"I don't want her to have to cry her heart out as I have for almost every day of my adult life. I want her to be happy, always."
Scarlett Haye, No Tears (2015)
When Scarlett Haye asks her doctor to ensure that her baby never has to suffer the pain and sorrow she has gone through herself, she thinks she's just doing what's best for her child. Fast forward sixteen years, and her daughter's bright happy world starts to fall apart. But how does someone who can't express sadness cope with their grief?
Inspired by the heartache that followed the loss of a friend, "No Tears" questions how far a mother would go to protect her child from the pain and torment that comes with the human condition, and whether the best of intentions are that, or if they are just self-serving.
“Stop pacing, and sit down.” Ricky’s voice cut through the silence of the room as Scarlett Haye walked back and forth in front of the window of the third floor office of the doctor who had promised to help them to have a baby. They had been waiting for this appointment for months, and now that she was finally here, she could hardly believe that the doctor was so insensitive as to keep them waiting like this.
“What’s he doing?” she asked her husband. “Why is he keeping us sitting in here, with no information as to how long he’s going to be?”

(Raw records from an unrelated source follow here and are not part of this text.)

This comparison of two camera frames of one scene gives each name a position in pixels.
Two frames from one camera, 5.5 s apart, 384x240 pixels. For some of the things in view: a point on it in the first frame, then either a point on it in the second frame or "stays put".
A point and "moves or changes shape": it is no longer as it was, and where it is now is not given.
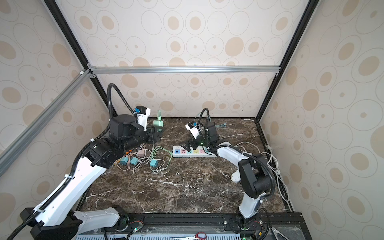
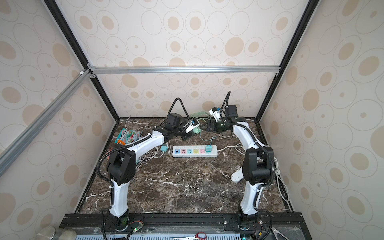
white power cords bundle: (273, 164) stays put
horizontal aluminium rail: (234, 69) stays put
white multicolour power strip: (179, 151) stays put
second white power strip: (235, 177) stays put
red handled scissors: (195, 237) stays put
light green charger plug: (158, 123) moves or changes shape
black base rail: (292, 222) stays put
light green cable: (161, 147) → (213, 138)
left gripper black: (154, 135) → (188, 136)
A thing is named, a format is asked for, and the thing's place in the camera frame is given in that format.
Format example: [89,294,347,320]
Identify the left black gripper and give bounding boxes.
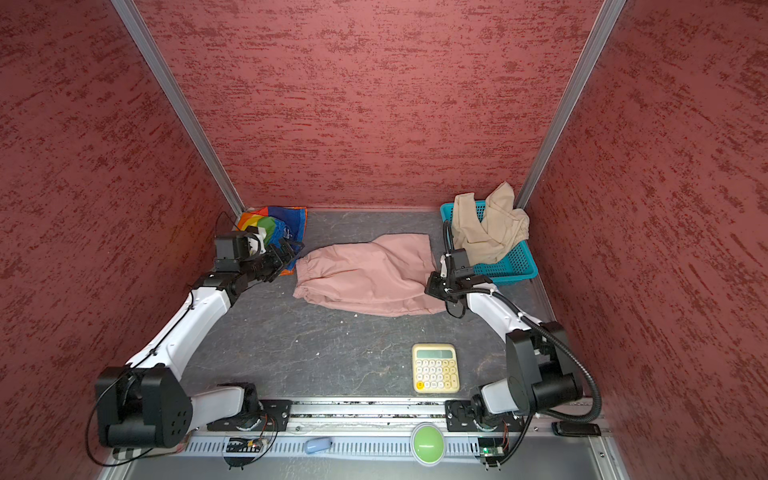
[241,237,305,282]

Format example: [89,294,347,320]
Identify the rainbow striped shorts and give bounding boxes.
[237,206,308,245]

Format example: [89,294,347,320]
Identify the pink shorts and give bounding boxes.
[293,233,445,318]

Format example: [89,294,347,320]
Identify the teal plastic basket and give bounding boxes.
[439,201,539,286]

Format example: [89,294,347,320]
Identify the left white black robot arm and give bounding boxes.
[92,232,304,450]

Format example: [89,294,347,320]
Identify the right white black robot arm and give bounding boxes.
[425,272,583,429]

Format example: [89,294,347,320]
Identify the beige shorts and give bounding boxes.
[451,182,530,266]

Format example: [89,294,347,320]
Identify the cream yellow calculator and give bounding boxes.
[411,343,460,394]

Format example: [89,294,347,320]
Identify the green round push button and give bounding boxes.
[410,423,446,467]

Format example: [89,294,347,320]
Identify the right small circuit board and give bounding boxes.
[476,437,507,469]

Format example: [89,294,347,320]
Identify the small circuit board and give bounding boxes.
[223,438,268,469]
[476,437,507,469]

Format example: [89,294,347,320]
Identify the black remote device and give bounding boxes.
[551,421,602,438]

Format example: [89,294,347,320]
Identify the small blue grey eraser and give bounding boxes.
[304,437,333,455]

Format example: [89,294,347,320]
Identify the left small circuit board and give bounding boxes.
[223,438,268,469]

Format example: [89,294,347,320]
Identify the plaid glasses case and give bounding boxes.
[111,444,185,462]

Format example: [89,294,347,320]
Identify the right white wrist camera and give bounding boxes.
[440,249,474,281]

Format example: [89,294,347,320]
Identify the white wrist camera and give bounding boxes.
[440,249,474,281]
[214,231,263,273]

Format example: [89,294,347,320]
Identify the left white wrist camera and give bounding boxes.
[214,231,263,273]

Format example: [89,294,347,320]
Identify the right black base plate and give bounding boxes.
[444,397,524,433]

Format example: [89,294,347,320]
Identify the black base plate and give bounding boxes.
[444,397,524,433]
[206,400,293,434]

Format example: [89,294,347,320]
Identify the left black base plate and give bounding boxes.
[206,400,293,434]

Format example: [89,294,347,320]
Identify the aluminium front rail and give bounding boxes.
[99,397,629,479]

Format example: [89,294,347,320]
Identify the black corrugated cable hose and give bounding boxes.
[441,220,604,466]

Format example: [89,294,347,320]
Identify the left aluminium corner post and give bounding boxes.
[111,0,246,218]

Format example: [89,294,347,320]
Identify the aluminium corner post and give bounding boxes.
[111,0,246,218]
[516,0,626,209]

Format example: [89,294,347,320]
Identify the right aluminium corner post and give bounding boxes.
[516,0,626,209]

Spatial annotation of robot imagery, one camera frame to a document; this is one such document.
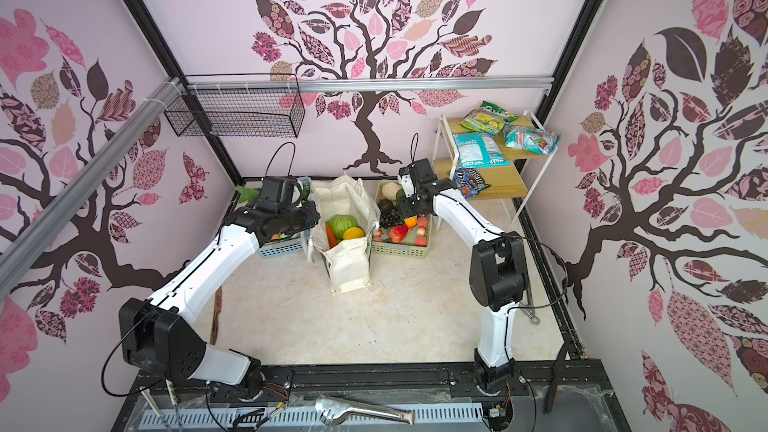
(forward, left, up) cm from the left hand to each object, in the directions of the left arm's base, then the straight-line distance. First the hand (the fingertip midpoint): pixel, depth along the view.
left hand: (321, 219), depth 82 cm
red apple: (+5, -22, -15) cm, 27 cm away
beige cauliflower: (+22, -20, -12) cm, 32 cm away
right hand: (+11, -25, -5) cm, 28 cm away
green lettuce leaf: (+19, +31, -11) cm, 38 cm away
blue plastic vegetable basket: (+1, +13, -16) cm, 20 cm away
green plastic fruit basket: (+5, -29, -18) cm, 35 cm away
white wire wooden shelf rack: (+17, -59, -3) cm, 62 cm away
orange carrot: (+3, -1, -13) cm, 13 cm away
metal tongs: (-43, -6, -13) cm, 46 cm away
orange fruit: (+2, -8, -10) cm, 13 cm away
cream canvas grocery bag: (-11, -8, -5) cm, 15 cm away
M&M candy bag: (+18, -47, -4) cm, 50 cm away
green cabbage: (+6, -3, -11) cm, 13 cm away
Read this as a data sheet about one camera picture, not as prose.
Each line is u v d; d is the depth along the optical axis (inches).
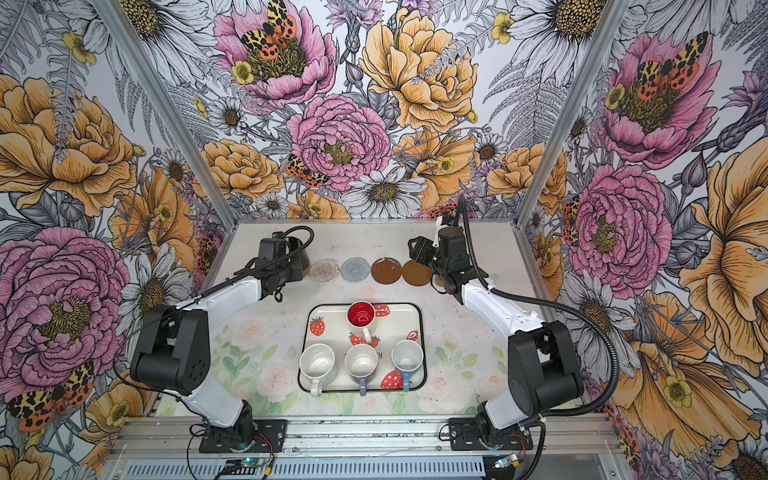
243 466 28.5
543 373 17.3
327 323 37.2
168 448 29.3
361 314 36.3
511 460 28.1
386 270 42.3
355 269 42.5
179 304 20.1
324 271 41.7
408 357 33.0
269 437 28.9
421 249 30.6
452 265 26.5
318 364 33.3
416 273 41.3
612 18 28.4
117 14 28.2
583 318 17.5
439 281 41.4
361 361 33.5
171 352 18.3
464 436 29.1

“Scarlett, I’m sure he’s just busy. You know doctors, they’re always held up by patients, especially in Obstetrics and Gynaecology. You do know that obstetricians are involved with babies, so I can’t see why you would think it unreasonable to expect him to be slightly delayed. It’s not as if he’s hours late, it’s only fifteen minutes. Give the guy a break.”
“But it’s not fair!”
“Just sit down, Scar.”
“Don’t call me that.” Scarlett slumped into the seat beside her husband and continued to mope. She tapped her foot impatiently, her open toed sandals displaying her perfect pedicure. She admired the workmanship and knew that if this doctor were everything he claimed to be, she would have little time for pedicures in the future.
“I can’t help it. You’re not the one who has to go through the pain every time.”

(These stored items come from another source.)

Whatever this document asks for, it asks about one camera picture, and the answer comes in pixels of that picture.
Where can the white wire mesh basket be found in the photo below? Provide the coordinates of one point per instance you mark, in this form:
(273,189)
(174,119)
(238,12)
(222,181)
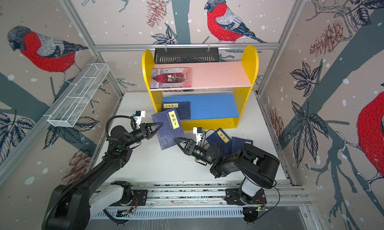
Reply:
(68,107)

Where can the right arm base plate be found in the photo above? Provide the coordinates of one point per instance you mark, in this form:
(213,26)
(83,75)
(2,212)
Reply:
(237,197)

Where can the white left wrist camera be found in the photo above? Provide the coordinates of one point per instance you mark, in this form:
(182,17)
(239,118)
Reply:
(138,116)

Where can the aluminium top crossbar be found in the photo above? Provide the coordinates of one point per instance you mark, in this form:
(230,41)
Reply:
(142,47)

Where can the red illustrated book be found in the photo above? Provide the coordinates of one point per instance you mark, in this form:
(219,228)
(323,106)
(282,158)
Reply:
(163,78)

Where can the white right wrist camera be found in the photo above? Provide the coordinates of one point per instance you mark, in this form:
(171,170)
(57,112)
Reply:
(198,132)

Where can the black perforated tray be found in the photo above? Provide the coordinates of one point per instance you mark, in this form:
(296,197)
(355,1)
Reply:
(186,55)

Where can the yellow shelf with coloured boards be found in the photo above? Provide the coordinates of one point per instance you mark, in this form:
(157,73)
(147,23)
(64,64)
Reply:
(218,94)

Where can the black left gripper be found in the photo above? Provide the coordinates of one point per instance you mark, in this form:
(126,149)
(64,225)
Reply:
(146,131)

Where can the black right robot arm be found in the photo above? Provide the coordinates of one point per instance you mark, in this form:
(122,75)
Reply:
(258,166)

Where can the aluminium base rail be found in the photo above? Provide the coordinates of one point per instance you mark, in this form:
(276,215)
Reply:
(177,201)

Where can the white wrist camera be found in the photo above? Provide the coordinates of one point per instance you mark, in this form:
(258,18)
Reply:
(198,132)
(138,116)

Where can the navy book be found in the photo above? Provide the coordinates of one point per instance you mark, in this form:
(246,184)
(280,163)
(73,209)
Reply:
(171,129)
(183,109)
(238,143)
(222,141)

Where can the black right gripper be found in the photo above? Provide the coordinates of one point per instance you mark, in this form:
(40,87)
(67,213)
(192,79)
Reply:
(192,148)

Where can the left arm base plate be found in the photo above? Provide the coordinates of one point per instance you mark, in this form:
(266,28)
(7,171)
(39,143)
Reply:
(134,199)

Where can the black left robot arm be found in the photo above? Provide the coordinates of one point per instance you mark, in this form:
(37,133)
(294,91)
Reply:
(72,207)

“No, I just have to watch you go through it.” Ricky stared out of the window onto the unfamiliar scenery. It had been a journey of three thousand miles to get here, and a lot more emotionally. He knew he should not be so hard on Scarlett, but she did have a tendency to make out that she was the only one who hurt every time they lost a child. With each passing pregnancy, he felt a little piece of the closeness between them was slipping away. It broke his heart a little more each time he had to drive her to the hospital in the dead of night, only to find out that the child they so longed for had died in utero.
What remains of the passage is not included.